[Activity]: Set down every line below, word for word.

[Available data]:
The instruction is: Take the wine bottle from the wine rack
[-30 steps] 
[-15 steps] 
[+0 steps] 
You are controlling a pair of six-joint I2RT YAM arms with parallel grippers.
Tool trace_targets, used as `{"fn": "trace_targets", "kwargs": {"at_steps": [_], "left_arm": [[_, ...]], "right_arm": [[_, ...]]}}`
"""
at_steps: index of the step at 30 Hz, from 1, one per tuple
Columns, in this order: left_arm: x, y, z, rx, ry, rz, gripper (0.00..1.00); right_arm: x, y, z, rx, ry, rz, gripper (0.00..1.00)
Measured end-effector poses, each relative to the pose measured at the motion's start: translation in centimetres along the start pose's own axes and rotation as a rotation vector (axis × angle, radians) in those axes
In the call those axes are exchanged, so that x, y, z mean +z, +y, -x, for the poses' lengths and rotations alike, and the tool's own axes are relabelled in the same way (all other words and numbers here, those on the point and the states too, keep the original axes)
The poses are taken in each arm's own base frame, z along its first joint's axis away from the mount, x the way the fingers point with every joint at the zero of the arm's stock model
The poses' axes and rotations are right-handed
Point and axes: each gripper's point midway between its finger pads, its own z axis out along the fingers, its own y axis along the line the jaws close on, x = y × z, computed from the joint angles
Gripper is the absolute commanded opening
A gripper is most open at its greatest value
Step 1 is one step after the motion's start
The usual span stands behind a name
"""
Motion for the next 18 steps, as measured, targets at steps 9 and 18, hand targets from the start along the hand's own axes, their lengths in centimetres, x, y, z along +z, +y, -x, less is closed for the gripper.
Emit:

[Result of the task]:
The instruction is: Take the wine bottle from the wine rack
[-30 steps] 
[-15 steps] 
[+0 steps] 
You are controlling a pair of six-joint I2RT YAM arms with parallel grippers.
Tool trace_targets, used as `{"fn": "trace_targets", "kwargs": {"at_steps": [_], "left_arm": [[_, ...]], "right_arm": [[_, ...]]}}`
"""
at_steps: index of the step at 30 Hz, from 1, one per tuple
Columns, in this order: left_arm: x, y, z, rx, ry, rz, gripper (0.00..1.00); right_arm: x, y, z, rx, ry, rz, gripper (0.00..1.00)
Measured end-effector poses, each relative to the pose measured at the motion's start: translation in centimetres along the start pose's own axes and rotation as a rotation vector (axis × angle, radians) in those axes
In the call those axes are exchanged, so that x, y, z mean +z, +y, -x, for the poses' lengths and rotations alike, and the tool's own axes are relabelled in the same way (all other words and numbers here, those on the point and the states too, keep the original axes)
The poses are taken in each arm's own base frame, z along its first joint's axis away from the mount, x the way the fingers point with every joint at the zero of the arm's stock model
The poses' axes and rotations are right-handed
Point and axes: each gripper's point midway between its finger pads, its own z axis out along the fingers, its own y axis along the line the jaws close on, x = y × z, computed from the joint angles
Gripper is the absolute commanded opening
A gripper is most open at its greatest value
Step 1 is one step after the motion's start
The usual span stands behind a name
"""
Motion for the next 18 steps, as measured, targets at steps 9 and 18, hand targets from the start along the hand's own axes, their lengths in centimetres, x, y, z along +z, +y, -x, less is closed for the gripper.
Emit:

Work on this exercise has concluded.